START EXTRACTED RECORDS

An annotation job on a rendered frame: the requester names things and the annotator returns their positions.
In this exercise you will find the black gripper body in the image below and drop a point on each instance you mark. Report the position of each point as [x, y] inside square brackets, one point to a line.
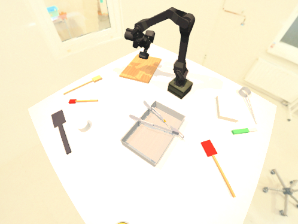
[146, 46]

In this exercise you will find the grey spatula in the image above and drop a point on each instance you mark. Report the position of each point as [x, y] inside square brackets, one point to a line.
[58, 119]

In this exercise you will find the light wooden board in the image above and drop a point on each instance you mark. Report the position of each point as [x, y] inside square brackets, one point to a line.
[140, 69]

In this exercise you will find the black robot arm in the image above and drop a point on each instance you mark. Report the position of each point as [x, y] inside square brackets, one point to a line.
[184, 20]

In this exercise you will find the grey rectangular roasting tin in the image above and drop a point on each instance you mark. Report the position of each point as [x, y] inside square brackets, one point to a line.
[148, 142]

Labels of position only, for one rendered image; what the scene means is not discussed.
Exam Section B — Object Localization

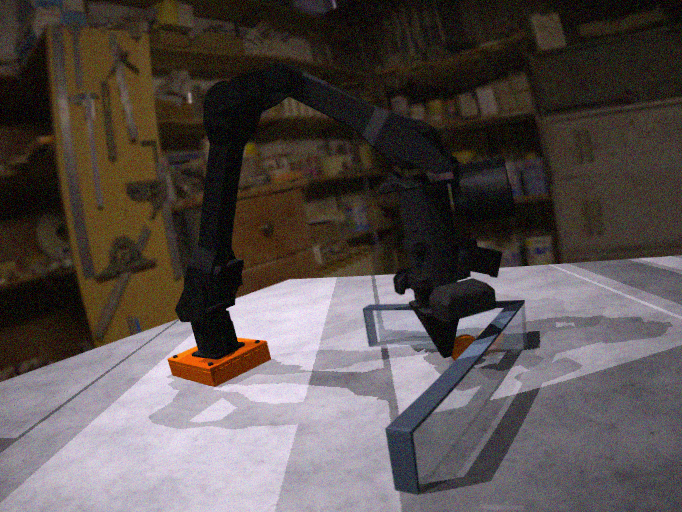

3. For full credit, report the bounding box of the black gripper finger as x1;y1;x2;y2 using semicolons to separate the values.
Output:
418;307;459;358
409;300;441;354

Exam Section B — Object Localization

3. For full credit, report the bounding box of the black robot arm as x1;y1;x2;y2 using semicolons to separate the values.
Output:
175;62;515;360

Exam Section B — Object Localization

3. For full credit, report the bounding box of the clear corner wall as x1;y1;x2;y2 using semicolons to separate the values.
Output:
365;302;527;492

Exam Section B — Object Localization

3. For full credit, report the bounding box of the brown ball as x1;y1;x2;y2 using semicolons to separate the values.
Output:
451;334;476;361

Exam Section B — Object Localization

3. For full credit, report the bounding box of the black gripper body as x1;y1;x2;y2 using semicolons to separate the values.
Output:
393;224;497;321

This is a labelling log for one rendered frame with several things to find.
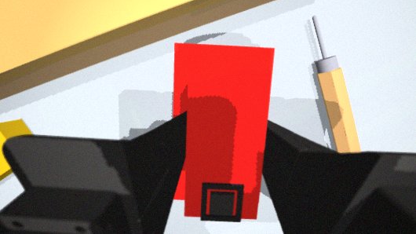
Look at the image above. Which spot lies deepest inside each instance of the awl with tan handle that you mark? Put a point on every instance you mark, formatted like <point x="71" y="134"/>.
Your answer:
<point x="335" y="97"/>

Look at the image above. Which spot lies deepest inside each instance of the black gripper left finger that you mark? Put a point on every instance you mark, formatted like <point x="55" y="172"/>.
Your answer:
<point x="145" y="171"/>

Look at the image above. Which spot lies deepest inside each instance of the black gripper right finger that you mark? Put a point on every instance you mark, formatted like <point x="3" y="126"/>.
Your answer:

END EXTRACTED RECORDS

The entries above need to be transcribed exactly, with the images left out.

An annotation job on a rendered frame: the requester names things and the annotator returns their positions.
In this exercise you will find the black gripper body in the image below and drop a point on each instance you mark. Report the position of each point as [x, y] inside square brackets, one point to a line.
[146, 46]

In this exercise you will find the grey spatula in the image above and drop a point on each instance you mark. Report the position of each point as [x, y] inside square brackets, one point to a line.
[58, 119]

In this exercise you will find the light wooden board in the image above and drop a point on each instance you mark. Report the position of each point as [x, y] inside square brackets, one point to a line.
[140, 69]

In this exercise you will find the black robot arm in the image above and drop a point on each instance you mark. Report the position of each point as [x, y] inside square brackets, one point to a line.
[184, 20]

In this exercise you will find the grey rectangular roasting tin in the image above and drop a point on each instance you mark. Report the position of each point as [x, y] inside square brackets, one point to a line.
[148, 142]

Labels of position only, for one rendered image; what the scene means is not discussed.
Exam Section B — Object Localization


3. For full credit, report the bounding box of the black gripper finger as x1;y1;x2;y2 using semicolons to separate the values.
Output:
418;307;459;358
409;300;441;354

Exam Section B — Object Localization

3. For full credit, report the bounding box of the black robot arm as x1;y1;x2;y2 using semicolons to separate the values.
Output:
175;62;515;360

Exam Section B — Object Localization

3. For full credit, report the bounding box of the clear corner wall as x1;y1;x2;y2 using semicolons to separate the values.
Output:
365;302;527;492

Exam Section B — Object Localization

3. For full credit, report the bounding box of the brown ball as x1;y1;x2;y2 using semicolons to separate the values.
Output:
451;334;476;361

Exam Section B — Object Localization

3. For full credit, report the bounding box of the black gripper body as x1;y1;x2;y2 using semicolons to separate the values.
Output:
393;224;497;321

This is a labelling log for one rendered frame with several things to find.
Look at the image above. Which spot lies deepest inside each instance of the awl with tan handle that you mark? Put a point on every instance you mark, formatted like <point x="71" y="134"/>.
Your answer:
<point x="335" y="97"/>

Look at the image above. Which spot lies deepest inside each instance of the black gripper left finger that you mark? Put a point on every instance you mark, formatted like <point x="55" y="172"/>.
Your answer:
<point x="145" y="171"/>

Look at the image above. Which spot lies deepest inside each instance of the black gripper right finger that you mark? Put a point on every instance you mark, formatted like <point x="3" y="126"/>.
Your answer:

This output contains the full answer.